Opinion
6 Div. 500.
May 18, 1939.
Henry H. Mize, Jas. P. Bradford, and Henry J. Mayfield, all of Tuscaloosa, for petitioner.
Sections 7722 and 7723 of the Code apply only to convictions in the State courts and for violation of state laws. Huckabaa v. State, 4 Ala. App. 68, 58 So. 684. A conviction before mayors or municipal courts would not render one incompetent to testify as a witness. Cheatham v. State, 59 Ala. 40; Gillman v. State, 165 Ala. 135, 51 So. 722.
Thos. S. Lawson, Atty. Gen., opposed.
Objection is made to the opinion of the Court of Appeals in the brief for petitioner in respect to that feature of it which states that the defendant having testified as a witness for himself may be questioned on cross-examination for the purpose of impeachment as to whether he had been convicted in other states of certain different crimes which involve moral turpitude.

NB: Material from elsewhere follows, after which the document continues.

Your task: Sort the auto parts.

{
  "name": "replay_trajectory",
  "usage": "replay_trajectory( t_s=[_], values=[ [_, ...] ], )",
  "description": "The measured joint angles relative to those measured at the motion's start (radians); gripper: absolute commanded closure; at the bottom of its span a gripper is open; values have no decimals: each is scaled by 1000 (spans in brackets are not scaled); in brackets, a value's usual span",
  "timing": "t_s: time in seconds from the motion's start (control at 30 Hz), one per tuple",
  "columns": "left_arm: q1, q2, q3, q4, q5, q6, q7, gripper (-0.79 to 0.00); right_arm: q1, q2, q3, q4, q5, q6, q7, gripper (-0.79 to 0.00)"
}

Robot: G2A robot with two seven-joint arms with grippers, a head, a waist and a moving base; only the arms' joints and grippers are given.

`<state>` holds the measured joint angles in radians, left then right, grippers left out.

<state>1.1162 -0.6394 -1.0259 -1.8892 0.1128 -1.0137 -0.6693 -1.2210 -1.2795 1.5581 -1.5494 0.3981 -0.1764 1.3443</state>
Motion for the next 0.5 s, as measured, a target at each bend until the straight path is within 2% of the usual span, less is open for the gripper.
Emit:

We do not seem to have had any case in this State on the subject where the conviction was in another state. See 19 Alabama Digest, Witnesses, p. 801, 337(5). But that this is not controlling seems to be well supported elsewhere. 70 Corpus Juris 854, section 1055; Herndon v. State, 72 Fla. 108, 72 So. 833. Section 7722, Code, is not so limited by its terms, and should not be so construed.
We need not discuss other questions argued.
Writ is denied.
ANDERSON, C. J., and GARDNER and BOULDIN, JJ., concur.